** PROBLEM TO WORK ON **
Output the entries verbatim, including every line.

** Entries taken from a collection **
==========

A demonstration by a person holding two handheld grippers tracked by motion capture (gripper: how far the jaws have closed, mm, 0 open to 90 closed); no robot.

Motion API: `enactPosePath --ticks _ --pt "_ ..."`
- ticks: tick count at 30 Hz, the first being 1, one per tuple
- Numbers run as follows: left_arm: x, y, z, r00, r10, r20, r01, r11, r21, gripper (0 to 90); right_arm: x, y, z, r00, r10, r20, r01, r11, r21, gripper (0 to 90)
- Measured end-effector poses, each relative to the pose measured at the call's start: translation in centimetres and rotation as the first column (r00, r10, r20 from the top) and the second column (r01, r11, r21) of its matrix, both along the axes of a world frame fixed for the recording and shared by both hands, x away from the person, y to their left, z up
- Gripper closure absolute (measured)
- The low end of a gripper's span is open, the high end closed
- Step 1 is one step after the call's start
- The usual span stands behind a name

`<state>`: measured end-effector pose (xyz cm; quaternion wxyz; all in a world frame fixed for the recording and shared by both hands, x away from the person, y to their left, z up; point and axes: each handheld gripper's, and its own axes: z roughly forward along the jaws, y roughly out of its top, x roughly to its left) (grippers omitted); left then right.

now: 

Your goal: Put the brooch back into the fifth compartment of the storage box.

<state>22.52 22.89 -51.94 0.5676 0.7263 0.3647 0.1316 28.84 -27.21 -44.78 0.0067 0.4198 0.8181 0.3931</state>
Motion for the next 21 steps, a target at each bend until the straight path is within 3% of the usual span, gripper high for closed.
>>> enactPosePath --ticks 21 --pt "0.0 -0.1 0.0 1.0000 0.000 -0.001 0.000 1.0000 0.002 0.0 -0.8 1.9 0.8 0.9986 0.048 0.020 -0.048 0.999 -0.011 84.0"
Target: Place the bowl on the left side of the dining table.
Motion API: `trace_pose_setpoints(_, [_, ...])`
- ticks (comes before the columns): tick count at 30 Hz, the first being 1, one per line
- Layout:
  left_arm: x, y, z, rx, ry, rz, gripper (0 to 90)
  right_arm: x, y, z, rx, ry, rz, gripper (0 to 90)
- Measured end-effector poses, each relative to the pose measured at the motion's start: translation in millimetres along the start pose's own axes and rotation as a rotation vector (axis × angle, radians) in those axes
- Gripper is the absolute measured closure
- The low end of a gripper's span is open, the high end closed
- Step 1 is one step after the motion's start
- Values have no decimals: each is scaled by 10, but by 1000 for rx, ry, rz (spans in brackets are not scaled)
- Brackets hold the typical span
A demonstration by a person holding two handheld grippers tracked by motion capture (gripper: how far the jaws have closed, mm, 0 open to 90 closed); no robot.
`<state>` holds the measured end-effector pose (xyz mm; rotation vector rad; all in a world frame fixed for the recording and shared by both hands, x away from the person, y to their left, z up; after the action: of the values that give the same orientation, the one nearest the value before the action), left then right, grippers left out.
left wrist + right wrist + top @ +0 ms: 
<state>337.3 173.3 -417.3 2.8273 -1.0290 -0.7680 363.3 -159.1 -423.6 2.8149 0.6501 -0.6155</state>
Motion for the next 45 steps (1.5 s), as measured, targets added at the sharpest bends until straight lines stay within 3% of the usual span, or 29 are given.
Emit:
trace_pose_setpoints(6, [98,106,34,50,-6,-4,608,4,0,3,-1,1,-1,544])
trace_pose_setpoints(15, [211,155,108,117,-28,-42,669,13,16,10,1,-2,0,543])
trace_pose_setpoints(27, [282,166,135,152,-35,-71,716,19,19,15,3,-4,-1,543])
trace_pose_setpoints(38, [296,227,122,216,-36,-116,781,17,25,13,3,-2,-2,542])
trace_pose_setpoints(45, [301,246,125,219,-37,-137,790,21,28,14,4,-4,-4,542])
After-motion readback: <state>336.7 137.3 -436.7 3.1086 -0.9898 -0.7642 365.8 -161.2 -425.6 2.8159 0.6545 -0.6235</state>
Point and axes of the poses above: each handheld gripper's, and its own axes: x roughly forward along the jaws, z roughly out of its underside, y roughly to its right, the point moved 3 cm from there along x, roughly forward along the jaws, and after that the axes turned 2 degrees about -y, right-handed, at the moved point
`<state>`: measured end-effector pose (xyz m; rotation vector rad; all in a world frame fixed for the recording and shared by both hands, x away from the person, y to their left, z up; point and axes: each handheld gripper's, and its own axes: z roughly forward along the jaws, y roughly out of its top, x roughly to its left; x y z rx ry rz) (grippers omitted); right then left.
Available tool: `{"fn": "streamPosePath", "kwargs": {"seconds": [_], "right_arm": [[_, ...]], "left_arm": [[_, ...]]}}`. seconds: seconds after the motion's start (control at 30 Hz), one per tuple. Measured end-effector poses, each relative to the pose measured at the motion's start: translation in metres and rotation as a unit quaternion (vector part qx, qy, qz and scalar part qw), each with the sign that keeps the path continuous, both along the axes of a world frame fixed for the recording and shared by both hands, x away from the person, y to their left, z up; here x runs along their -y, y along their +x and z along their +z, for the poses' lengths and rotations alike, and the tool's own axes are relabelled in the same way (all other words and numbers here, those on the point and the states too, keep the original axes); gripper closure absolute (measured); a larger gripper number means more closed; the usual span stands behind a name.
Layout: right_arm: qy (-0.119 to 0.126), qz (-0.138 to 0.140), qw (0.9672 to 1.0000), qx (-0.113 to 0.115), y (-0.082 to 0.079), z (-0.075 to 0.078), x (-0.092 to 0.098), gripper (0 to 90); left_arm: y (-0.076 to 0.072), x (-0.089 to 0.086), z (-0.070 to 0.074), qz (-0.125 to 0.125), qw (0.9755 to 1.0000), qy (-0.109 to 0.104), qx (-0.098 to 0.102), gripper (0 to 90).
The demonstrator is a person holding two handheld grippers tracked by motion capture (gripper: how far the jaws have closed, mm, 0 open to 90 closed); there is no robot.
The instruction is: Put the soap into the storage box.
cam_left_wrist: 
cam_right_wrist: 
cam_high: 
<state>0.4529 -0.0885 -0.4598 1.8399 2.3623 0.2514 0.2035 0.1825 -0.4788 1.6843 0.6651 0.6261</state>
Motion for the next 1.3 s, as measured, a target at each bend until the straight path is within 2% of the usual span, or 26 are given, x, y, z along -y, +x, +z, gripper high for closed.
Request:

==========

** REPLY **
A demonstration by a person holding two handheld grippers tracked by motion capture (gripper: how far the jaws have closed, mm, 0 open to 90 closed); no robot.

Motion API: `enactPosePath --ticks _ --pt "_ ..."`
- ticks: tick count at 30 Hz, the first being 1, one per tuple
- Numbers run as follows: left_arm: x, y, z, r00, r10, r20, r01, r11, r21, gripper (0 to 90); right_arm: x, y, z, r00, r10, r20, r01, r11, r21, gripper (0 to 90)
- Measured end-effector poses, each relative to the pose measured at the call's start: translation in centimetres and rotation as the first column (r00, r10, r20 from the top) and the second column (r01, r11, r21) of its matrix, both along the axes of a world frame fixed for the recording and shared by both hands, x away from the person, y to their left, z up
- Gripper closure absolute (measured)
- The low end of a gripper's span is open, the high end closed
- Step 1 is one step after the call's start
- The usual span stands behind a name

`<state>`: measured end-effector pose (xyz cm; quaternion wxyz; all in a world frame fixed for the recording and shared by both hands, x away from the person, y to their left, z up; point and axes: each handheld gripper's, and its own axes: z roughly forward along the jaws, y roughly out of its top, x roughly to its left) (grippers omitted); left then right.

now: 

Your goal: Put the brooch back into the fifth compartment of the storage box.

<state>22.52 22.89 -51.94 0.5676 0.7263 0.3647 0.1316 28.84 -27.21 -44.78 0.0067 0.4198 0.8181 0.3931</state>
Motion for the next 21 steps, a target at each bend until the straight path is within 3% of the usual span, gripper high for closed.
>>> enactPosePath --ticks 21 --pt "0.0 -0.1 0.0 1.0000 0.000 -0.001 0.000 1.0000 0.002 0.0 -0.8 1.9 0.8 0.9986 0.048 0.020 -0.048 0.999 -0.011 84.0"
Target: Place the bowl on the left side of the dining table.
Motion API: `trace_pose_setpoints(_, [_, ...])`
- ticks (comes before the columns): tick count at 30 Hz, the first being 1, one per line
- Layout:
  left_arm: x, y, z, rx, ry, rz, gripper (0 to 90)
  right_arm: x, y, z, rx, ry, rz, gripper (0 to 90)
- Measured end-effector poses, each relative to the pose measured at the motion's start: translation in millimetres along the start pose's own axes and rotation as a rotation vector (axis × angle, radians) in those axes
- Gripper is the absolute measured closure
- The low end of a gripper's span is open, the high end closed
- Step 1 is one step after the motion's start
- Values have no decimals: each is scaled by 10, but by 1000 for rx, ry, rz (spans in brackets are not scaled)
- Brackets hold the typical span
A demonstration by a person holding two handheld grippers tracked by motion capture (gripper: how far the jaws have closed, mm, 0 open to 90 closed); no robot.
`<state>` holds the measured end-effector pose (xyz mm; rotation vector rad; all in a world frame fixed for the recording and shared by both hands, x away from the person, y to their left, z up; after the action: of the values that give the same orientation, the one nearest the value before the action), left then right, grippers left out.
left wrist + right wrist + top @ +0 ms: 
<state>337.3 173.3 -417.3 2.8273 -1.0290 -0.7680 363.3 -159.1 -423.6 2.8149 0.6501 -0.6155</state>
Motion for the next 45 steps (1.5 s), as measured, targets added at the sharpest bends until straight lines stay within 3% of the usual span, or 29 are given.
Emit:
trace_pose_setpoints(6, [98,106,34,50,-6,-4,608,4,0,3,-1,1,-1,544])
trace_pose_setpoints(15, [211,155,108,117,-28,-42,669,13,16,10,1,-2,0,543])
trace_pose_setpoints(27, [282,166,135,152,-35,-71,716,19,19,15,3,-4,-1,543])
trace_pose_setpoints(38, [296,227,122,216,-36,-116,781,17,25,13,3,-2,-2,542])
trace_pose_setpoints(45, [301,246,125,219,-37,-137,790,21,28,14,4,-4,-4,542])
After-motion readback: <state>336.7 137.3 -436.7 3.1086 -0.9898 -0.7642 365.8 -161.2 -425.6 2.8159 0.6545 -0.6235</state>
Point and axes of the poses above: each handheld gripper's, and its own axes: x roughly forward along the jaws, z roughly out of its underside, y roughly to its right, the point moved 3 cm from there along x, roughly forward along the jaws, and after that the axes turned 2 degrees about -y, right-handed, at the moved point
`<state>`: measured end-effector pose (xyz m; rotation vector rad; all in a world frame fixed for the recording and shared by both hands, x away from the person, y to their left, z up; point and axes: each handheld gripper's, and its own axes: z roughly forward along the jaws, y roughly out of its top, x roughly to its left; x y z rx ry rz) (grippers omitted); right then left.
Available tool: `{"fn": "streamPosePath", "kwargs": {"seconds": [_], "right_arm": [[_, ...]], "left_arm": [[_, ...]]}}`. seconds: seconds after the motion's start (control at 30 Hz), one per tuple. Measured end-effector poses, each relative to the pose measured at the motion's start: translation in metres and rotation as a unit quaternion (vector part qx, qy, qz and scalar part qw), each with the sign that keeps the path continuous, both along the axes of a world frame fixed for the recording and shared by both hands, x away from the person, y to their left, z up; here x runs along their -y, y along their +x and z along their +z, for the poses' lengths and rotations alike, and the tool's own axes are relabelled in the same way (all other words and numbers here, those on the point and the states too, keep the original axes); gripper closure absolute (measured); a larger gripper number means more closed; the usual span stands behind a name.
Layout: right_arm: qy (-0.119 to 0.126), qz (-0.138 to 0.140), qw (0.9672 to 1.0000), qx (-0.113 to 0.115), y (-0.082 to 0.079), z (-0.075 to 0.078), x (-0.092 to 0.098), gripper (0 to 90); left_arm: y (-0.076 to 0.072), x (-0.089 to 0.086), z (-0.070 to 0.074), qz (-0.125 to 0.125), qw (0.9755 to 1.0000), qy (-0.109 to 0.104), qx (-0.098 to 0.102), gripper (0 to 90).
The demonstrator is a person holding two handheld grippers tracked by motion capture (gripper: how far the jaws have closed, mm, 0 open to 90 closed); there is no robot.
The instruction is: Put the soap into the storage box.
cam_left_wrist: 
cam_right_wrist: 
cam_high: 
<state>0.4529 -0.0885 -0.4598 1.8399 2.3623 0.2514 0.2035 0.1825 -0.4788 1.6843 0.6651 0.6261</state>
Motion for the next 1.3 s, as measured, a target at each bend until the straight path is within 2% of the usual span, or 26 are given, x, y, z along -y, +x, +z, gripper high for closed.
Request:

Nothing remains to be added to the exercise.